This concept of “navigating the path to awakening around money” first came to me when I was on a meditation retreat at Insight Meditation Society. I had been really struggling with how to live the life of a householder and walk on a path toward awakening. I kept saying to myself and my teacher, “How do I pay the mortgage while also following the Buddhist teachings?” Then the paramis, or perfections, resurfaced as a teaching for me—I had forgotten about them. These are the ten perfections that the Buddha is said to have focused on, in the eons between the time he saw the previous Buddha and the time he himself became Buddha.

 Gina LaRoche


The first of the ten paramis is dana. We are asked to donate dana at our Buddhist centers when we’re on retreat. Often our choice to give is held in secret, even if the request is publicly asked. 

How are you moved to give, or offer, or honor, in your life? Is it publicly or privately? If it’s public, what drives you to be public about it? If it’s privately, why do you keep things private? 

We don’t want our generosity to come from a place of, “Oh, poor you, oh righteous, fabulous, me.” We want to share because we know the interdependent nature of all of life.

The second parami is virtue, which is an interesting word. It’s really about releasing carelessness, and instead offering deep care. We tend to hold a lot of stories about money and how virtuous we are with it or without it, so this parami can be a tough one to embrace.

The third parami is renunciation, which I feel like is really a dirty word in Western society. People often say, “Well, I don’t want to have to give up anything.”

But we might start with just renouncing our stories around money, renouncing the lies we’re holding about money, dropping our secrets about money. We might also choose to renounce debt and being indebted to others. 

We want to share because we know the interdependent nature of all of life.

The fourth parami is wisdom—paying attention and knowing what to let go of and what to hold onto. Breaking free of the money trap is about having the wisdom to know what “responsible enough” means.

Energy is the fifth parami. It’s about right effort. We can get stuck in money conversations or even stuck in our own money journey. How can we keep the energy and wisdom flowing towards our commitments, our values?

The next one is patience. When we’re taught about money, we’re taught to start saving when you’re 22 and that if you have patience, you’re going to wake up one day when you’re sixty years old and you’re going to be a millionaire. 

But for us, embracing this parami on our journey to awakening is about having the patience to take the next step. It takes a level of patience to arrive at a state of mind where you’re defining your own awakening.
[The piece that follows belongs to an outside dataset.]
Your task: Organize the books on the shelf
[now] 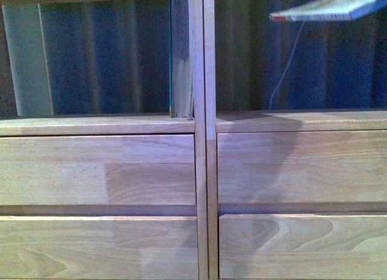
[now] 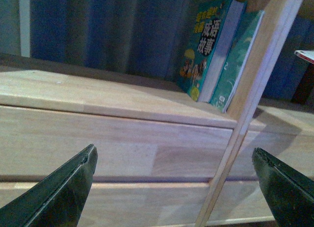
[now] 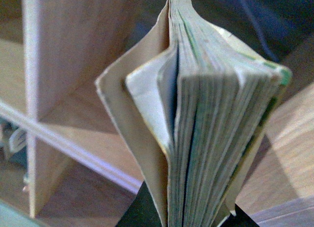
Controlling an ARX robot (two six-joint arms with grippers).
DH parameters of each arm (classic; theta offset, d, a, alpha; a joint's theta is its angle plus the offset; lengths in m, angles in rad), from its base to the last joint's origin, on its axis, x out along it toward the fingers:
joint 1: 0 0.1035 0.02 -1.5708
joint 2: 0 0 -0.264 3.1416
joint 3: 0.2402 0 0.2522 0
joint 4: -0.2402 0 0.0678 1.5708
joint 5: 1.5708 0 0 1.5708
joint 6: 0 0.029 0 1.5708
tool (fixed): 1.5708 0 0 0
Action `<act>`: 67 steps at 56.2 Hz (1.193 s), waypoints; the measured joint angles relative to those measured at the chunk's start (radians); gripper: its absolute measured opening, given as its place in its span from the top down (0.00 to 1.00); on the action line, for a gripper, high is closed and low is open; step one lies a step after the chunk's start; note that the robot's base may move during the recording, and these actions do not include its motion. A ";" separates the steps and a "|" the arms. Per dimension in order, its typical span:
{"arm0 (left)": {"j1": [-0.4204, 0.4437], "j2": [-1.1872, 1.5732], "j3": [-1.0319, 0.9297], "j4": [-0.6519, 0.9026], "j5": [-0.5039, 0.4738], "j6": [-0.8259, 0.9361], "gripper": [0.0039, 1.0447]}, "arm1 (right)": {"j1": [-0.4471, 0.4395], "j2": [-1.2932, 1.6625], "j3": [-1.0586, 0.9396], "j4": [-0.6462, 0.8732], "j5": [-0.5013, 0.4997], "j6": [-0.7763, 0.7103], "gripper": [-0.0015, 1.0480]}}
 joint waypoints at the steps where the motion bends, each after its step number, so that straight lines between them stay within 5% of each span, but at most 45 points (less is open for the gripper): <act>1: -0.012 0.029 0.036 -0.008 -0.006 -0.013 0.07 | 0.009 -0.006 0.000 0.008 -0.007 -0.005 0.93; 22: -0.235 0.360 0.522 -0.211 0.054 -0.338 0.07 | 0.218 -0.054 -0.038 0.132 -0.084 -0.092 0.93; 44: -0.530 0.429 0.589 -0.056 -0.008 -0.459 0.07 | 0.307 0.000 -0.075 0.174 -0.056 -0.108 0.93; 67: -0.584 0.530 0.644 0.005 -0.047 -0.551 0.12 | 0.412 0.011 -0.075 0.178 -0.080 -0.097 0.93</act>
Next is truthfulness. It’s very critical, particularly in our society, to break free from the secrets we have about money and to start telling the truth.

The next parami is determination, or rigor. If you’re going to walk this path, there is a holding and a rigor. A partner or buddy on this journey can be invaluable. It’s in partnership where we can unwind and sort through some of the issues that we don’t quite know how we want to navigate.

Next is appreciative joy, having true joy and appreciation for other people’s success. This is also known as lovingkindness. When your neighbor pays off their car, or buys their first house, the practice is to be joyful and happy for them, which will in turn cultivate joy and happiness for yourself and your own work.

Not only is lovingkindness critical as we navigate this path toward awakening, but so is compassion: having compassion for ourselves where we are and where we’re going, compassion for our experience, compassion for others. This is a place to ask, “Am I giving from a place of pity, the near-enemy of compassion?”

Finally, the last parami is equanimity. Our teacher DaRa Williams says, “Equanimity is when the mind is unperturbed, undisturbed by whatever experience is arising. It has the quality of balance that catches the mind or rests the mind before it falls into extremes. Because once you’re falling, you just have to go with it. Equanimity is a spacious stillness of the mind, a radiant calm that allows us to be present full with all the different changing experiences, which constitutes our lives and our world.” We believe that if we can hold this quality with our relationship to money, this will put us all on the path to awakening.